- [WORK TASK]: Your answer should be every line of the records that contains the word "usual".

*** MATERIAL FOR THIS TASK

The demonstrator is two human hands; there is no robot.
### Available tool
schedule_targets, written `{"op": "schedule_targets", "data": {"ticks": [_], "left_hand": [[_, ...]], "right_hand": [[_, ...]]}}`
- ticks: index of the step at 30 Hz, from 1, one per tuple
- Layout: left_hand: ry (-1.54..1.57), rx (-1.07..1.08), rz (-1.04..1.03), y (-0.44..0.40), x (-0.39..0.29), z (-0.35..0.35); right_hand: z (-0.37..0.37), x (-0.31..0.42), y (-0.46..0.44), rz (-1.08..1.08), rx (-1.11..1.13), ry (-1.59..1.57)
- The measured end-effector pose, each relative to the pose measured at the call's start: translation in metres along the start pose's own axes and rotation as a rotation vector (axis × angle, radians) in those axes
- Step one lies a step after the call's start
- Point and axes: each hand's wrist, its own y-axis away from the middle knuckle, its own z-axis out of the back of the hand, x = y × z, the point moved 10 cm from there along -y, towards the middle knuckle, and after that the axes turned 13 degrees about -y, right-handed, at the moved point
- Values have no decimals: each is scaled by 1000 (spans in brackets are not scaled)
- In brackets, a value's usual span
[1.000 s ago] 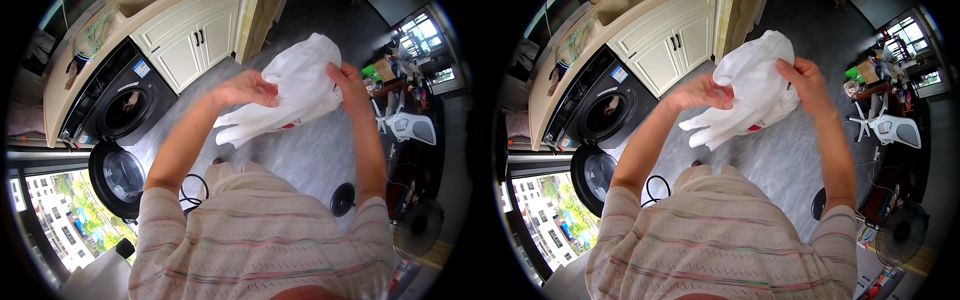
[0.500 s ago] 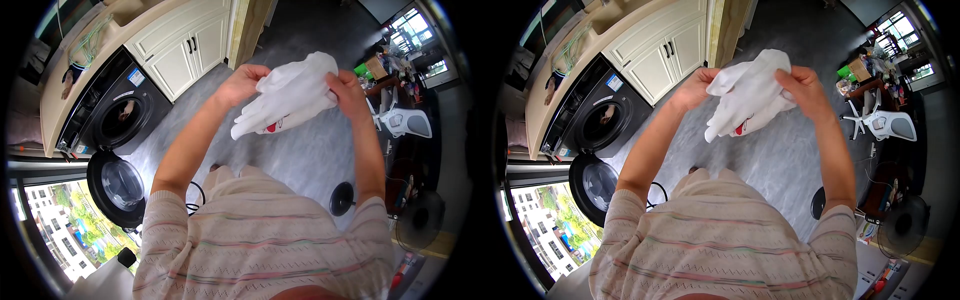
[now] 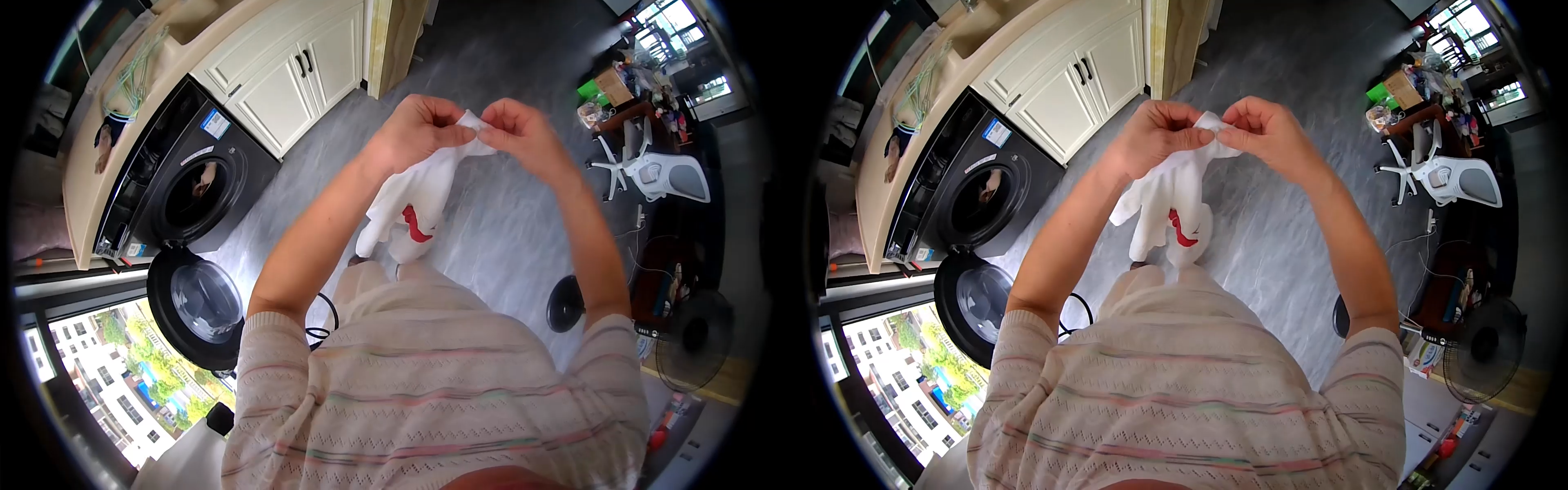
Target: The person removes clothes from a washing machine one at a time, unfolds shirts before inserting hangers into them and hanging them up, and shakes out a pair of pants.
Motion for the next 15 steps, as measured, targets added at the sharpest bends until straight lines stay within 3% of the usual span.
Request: {"op": "schedule_targets", "data": {"ticks": [3,6,9,15], "left_hand": [[-29,-19,-2,2,3,9],[-16,-20,29,7,10,22],[28,-27,18,10,7,29],[52,23,-77,20,-3,50]], "right_hand": [[-15,-41,-5,-209,141,-12],[-16,-29,-16,-61,39,-117],[-38,7,-29,88,179,-37],[-23,19,-38,78,-4,-330]]}}
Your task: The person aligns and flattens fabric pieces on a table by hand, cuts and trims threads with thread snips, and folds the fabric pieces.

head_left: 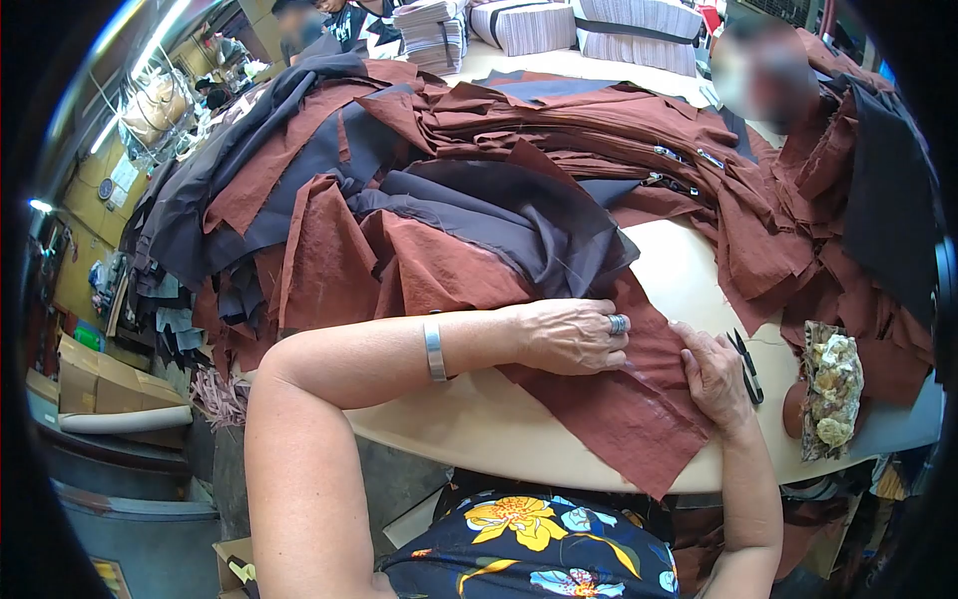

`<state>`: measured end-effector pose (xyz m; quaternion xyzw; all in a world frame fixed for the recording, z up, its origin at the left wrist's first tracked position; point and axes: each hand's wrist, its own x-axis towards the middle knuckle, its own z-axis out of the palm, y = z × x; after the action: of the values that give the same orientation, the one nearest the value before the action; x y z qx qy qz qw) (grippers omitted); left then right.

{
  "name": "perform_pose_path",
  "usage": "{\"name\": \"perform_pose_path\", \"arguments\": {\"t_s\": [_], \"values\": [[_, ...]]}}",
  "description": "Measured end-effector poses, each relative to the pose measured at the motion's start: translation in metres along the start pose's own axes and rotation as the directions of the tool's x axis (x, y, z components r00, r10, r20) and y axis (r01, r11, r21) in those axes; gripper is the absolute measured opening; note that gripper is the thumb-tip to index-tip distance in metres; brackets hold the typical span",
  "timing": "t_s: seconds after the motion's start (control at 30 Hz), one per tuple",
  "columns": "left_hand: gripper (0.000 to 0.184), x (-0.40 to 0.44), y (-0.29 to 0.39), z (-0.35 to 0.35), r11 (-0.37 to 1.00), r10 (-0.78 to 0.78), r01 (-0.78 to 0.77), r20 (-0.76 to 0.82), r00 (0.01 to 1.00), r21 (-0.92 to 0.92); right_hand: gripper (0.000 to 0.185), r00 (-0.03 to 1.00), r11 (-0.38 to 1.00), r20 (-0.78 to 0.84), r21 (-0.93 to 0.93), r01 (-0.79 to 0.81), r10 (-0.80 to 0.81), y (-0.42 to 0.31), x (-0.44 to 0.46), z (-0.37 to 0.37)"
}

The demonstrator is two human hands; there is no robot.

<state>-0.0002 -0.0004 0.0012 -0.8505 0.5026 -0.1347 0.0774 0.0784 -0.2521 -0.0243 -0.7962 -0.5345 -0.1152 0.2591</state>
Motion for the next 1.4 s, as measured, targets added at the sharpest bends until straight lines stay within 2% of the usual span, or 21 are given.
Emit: {"name": "perform_pose_path", "arguments": {"t_s": [0.27,0.5,0.6,0.77,0.87,1.0,1.33,1.4], "values": [[0.008,0.000,0.001,0.001,1.000,-0.001,0.000,0.008,1.000,0.009,0.048,1.000,1.000,0.006,0.007,0.006,-0.006,-0.001,0.001,-0.001],[0.009,0.000,0.000,-0.003,0.998,-0.015,0.018,0.045,0.999,-0.060,0.047,1.000,1.000,0.027,-0.004,0.005,-0.005,-0.001,0.000,-0.003],[0.008,0.000,0.001,-0.002,0.999,-0.032,0.032,0.009,0.999,-0.027,0.045,0.999,1.000,0.039,-0.007,0.002,-0.002,0.000,0.000,-0.003],[0.007,0.002,0.000,-0.009,0.993,-0.075,0.088,0.145,0.987,-0.079,0.044,1.000,1.000,0.023,0.013,-0.017,0.017,0.002,-0.003,-0.001],[0.007,0.001,0.001,-0.008,0.990,-0.084,0.099,0.150,0.985,-0.097,0.046,1.000,0.999,0.006,0.034,0.000,0.000,0.001,-0.002,-0.002],[0.008,0.001,0.000,-0.004,0.993,-0.061,0.068,0.072,0.996,-0.094,0.047,0.999,0.999,0.029,0.037,-0.027,0.026,0.001,-0.001,-0.002],[0.013,0.002,-0.004,0.007,0.974,-0.100,0.107,0.047,0.994,-0.200,0.041,1.000,1.000,-0.002,-0.003,0.004,-0.004,0.002,-0.001,0.002],[0.012,0.001,-0.004,0.012,0.970,-0.107,0.105,0.003,0.994,-0.218,0.040,0.998,0.999,0.037,0.006,-0.051,0.051,0.003,-0.002,0.002]]}}
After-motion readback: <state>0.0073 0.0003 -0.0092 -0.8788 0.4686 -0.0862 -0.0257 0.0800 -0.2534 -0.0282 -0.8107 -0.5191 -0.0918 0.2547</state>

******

- [TASK SOLUTION]:
- In brackets, a value's usual span
Motion for the next 15 steps, as measured, targets added at the sharpest bends until straight lines stay within 3% of the usual span.
Motion for the next 1.4 s, as measured, targets added at the sharpest bends until straight lines stay within 2% of the usual span, or 21 are given.

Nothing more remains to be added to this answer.